The relevant feature of value types is
that they have the semantics of being
copied by value, not that sometimes
their deallocation can be optimized by
the runtime.
In 99% applications developers should not care about why Value types are in stack and not in the heap and what performance gain could we have here. Juts have in mind very simple rules:
Avoid boxing/unboxing when not
necessary, use generics collections.
Most problems occurs not when you
define your own types, but when you
use existing types inproperly
(defined by Microsoft or your
collegues)
Make your value types
simple. If you need to have a struct
with 10-20 fields, I suppose you'ld
better create a class. Imagine, all
that fields will be copied each time
when you occasionally pass it a
function by value...
I don't think it is very useful to have
value types with reference type
fields inside. Like struct with
String and object fields.
Define what type you need depending on
required functionality, not on where
it should be stored. Structs have
limited functionality comparing to
classes, so if struct cannot provide
the required functionality, like
default constructor, define class.
If something can perform any
actions with the data of other
types, it is usually defined as a
class. For structs operations with
different types should be defined
only if you can cast one type to
another. Say you can add int to
double because you can cast int to
double.
If something should be stateless, it is a class.

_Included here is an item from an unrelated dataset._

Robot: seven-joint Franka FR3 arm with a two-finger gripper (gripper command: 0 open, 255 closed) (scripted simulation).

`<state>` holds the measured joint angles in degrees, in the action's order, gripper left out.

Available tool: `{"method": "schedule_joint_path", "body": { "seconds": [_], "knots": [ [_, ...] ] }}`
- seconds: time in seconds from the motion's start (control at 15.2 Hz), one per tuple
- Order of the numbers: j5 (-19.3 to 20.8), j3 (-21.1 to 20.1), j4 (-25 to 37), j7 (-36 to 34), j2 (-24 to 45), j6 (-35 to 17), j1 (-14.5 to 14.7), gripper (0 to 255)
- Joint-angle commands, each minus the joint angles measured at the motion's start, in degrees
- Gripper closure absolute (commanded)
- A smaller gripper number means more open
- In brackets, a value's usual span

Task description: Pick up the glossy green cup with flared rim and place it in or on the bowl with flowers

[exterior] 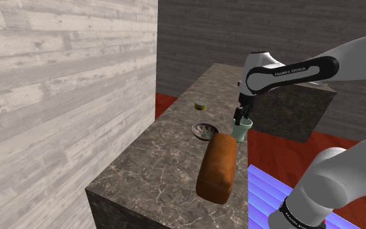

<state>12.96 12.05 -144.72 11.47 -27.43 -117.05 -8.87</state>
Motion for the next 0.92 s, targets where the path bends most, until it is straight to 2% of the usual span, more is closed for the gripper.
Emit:
{"method": "schedule_joint_path", "body": {
  "seconds": [0.0,0.13,0.59,0.86],
  "knots": [
    [1.08,1.3,0.39,0.25,3.49,-4.06,-0.89,0],
    [1.89,2.57,1.17,0.55,7.03,-7.64,-1.71,0],
    [2.45,3.56,-1.58,0.49,10.4,-13.82,-2.06,0],
    [2.48,3.64,-1.78,0.49,10.71,-14.34,-2.09,0]
  ]
}}
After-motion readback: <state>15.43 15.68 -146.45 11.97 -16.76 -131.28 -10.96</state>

When you are hesitating, use reference types. :-)
Any rules allows exclusions in special cases, but do not try to over-optimize.
p.s.
I met some ASP.NET developers with 2-3 years experience who doesn't know the difference between stack and heap. :-( I would not hire such a person if I'm an interviewer, but not because boxing/unboxing could be a bottleneck in any of ASP.NET sites I've ever seen.

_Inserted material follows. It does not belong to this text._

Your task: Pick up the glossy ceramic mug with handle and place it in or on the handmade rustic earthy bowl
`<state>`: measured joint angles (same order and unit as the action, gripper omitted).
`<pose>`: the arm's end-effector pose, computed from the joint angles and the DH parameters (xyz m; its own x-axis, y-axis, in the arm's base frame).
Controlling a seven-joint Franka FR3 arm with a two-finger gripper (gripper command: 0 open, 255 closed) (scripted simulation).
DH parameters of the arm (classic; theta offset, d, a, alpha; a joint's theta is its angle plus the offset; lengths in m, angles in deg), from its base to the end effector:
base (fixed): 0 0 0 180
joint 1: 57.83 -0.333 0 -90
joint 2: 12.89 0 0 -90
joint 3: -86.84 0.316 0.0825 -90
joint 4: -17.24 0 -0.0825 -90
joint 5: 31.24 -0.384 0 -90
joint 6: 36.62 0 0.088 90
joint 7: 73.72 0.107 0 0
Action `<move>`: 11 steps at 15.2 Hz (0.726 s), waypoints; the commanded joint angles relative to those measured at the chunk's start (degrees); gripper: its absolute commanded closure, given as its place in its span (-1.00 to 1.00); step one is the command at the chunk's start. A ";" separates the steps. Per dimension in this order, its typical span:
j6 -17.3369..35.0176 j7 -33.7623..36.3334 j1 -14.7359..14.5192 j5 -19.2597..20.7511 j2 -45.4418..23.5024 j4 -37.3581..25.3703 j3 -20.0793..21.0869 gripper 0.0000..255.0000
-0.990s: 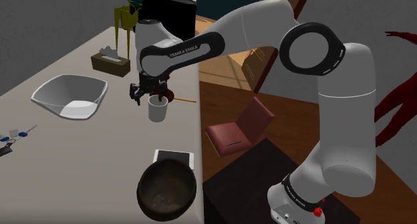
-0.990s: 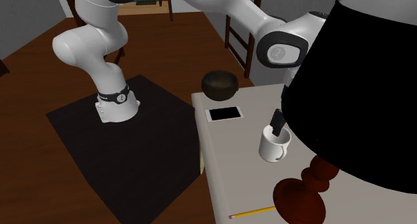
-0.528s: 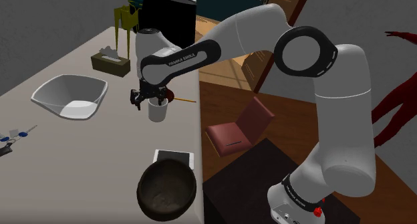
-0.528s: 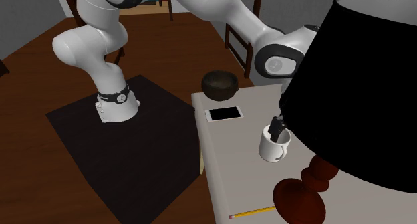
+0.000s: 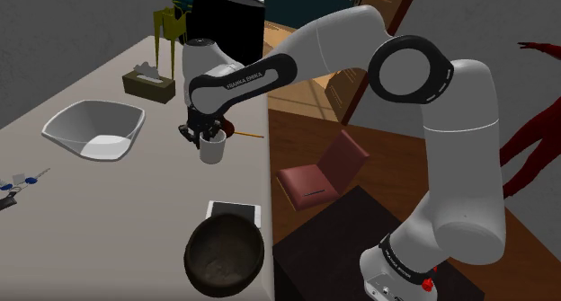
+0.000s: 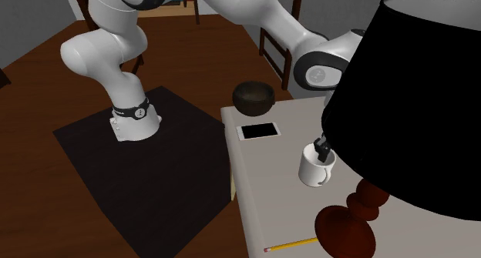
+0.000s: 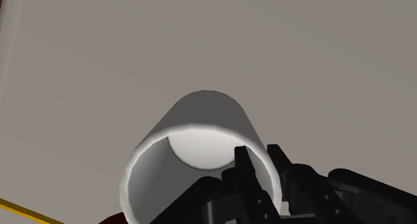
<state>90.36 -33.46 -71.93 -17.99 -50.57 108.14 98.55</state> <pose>0.6382 0.2787 0.2557 0.9881 -0.1512 0.0278 -0.1525 -0.9869 0.0531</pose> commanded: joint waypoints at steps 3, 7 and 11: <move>0.00 0.00 0.00 0.00 0.00 0.00 0.00 1.00; 0.00 0.00 0.00 0.00 -0.01 -0.01 0.00 1.00; -2.11 -0.38 0.18 -0.47 1.73 -0.41 0.33 1.00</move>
<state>88.81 -33.77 -71.77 -18.34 -49.28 107.87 98.78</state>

I think a good example of boxing in c# occurs in the non-generic collections like ArrayList.
One example would when a method takes an object parameter and a value type must be passed in.

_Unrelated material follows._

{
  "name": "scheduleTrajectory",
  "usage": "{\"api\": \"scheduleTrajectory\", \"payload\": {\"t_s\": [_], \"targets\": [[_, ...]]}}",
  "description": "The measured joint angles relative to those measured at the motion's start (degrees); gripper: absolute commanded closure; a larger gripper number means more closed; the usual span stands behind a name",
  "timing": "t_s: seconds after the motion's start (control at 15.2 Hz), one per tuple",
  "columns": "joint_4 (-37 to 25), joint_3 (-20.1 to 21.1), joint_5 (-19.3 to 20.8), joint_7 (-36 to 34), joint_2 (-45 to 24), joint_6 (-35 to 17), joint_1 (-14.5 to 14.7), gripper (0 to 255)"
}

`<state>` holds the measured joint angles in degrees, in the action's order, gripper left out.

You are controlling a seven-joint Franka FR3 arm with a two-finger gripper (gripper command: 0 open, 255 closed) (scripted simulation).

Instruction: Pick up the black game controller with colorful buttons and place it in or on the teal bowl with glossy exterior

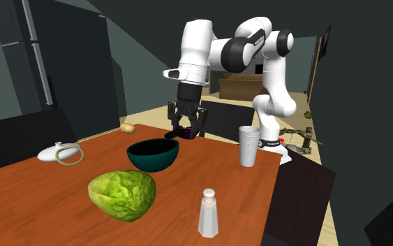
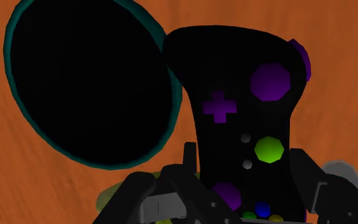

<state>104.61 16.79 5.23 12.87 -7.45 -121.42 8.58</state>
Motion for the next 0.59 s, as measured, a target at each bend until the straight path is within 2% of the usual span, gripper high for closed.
{"api": "scheduleTrajectory", "payload": {"t_s": [0.59], "targets": [[-11.2,-3.8,-0.6,10.1,-8.2,2.8,-5.3,255]]}}
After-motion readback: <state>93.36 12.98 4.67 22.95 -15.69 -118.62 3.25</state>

Below is some examples of boxing/unboxing
ArrayList ints = new ArrayList();
myInts.Add(1); // boxing
myInts.Add(2); // boxing
int myInt = (int)ints [0]; // unboxing
Console.Write("Value is {0}", myInt); // boxing
One of the situations when this happens is for example if you have method that expect parameter of type object and you are passing in one of the primitive types, int for example. Or if you define parameter as 'ref' of type int.
The code
int x = 42;
Console.Writeline("The value of x is {0}", x );
actually boxes and unboxes because Writeline does an int cast inside. To avoid this you could do
int x = 42;
Console.Writeline("The value of x is {0}", x.ToString());
Beware of subtle bugs!
You can declare your own value types by declaring your own type as struct. Imagine you declare a struct with lots of properties and then put some instances inside an ArrayList. This boxes them of course. Now reference one through the [] operator, casting it to the type and set a property. You just set a property on a copy. The one in the ArrayList is still unmodified.
For this reason, value types must always be immutable, i.e. make all member variables readonly so that they can only be set in the constructor and do not have any mutable types as members.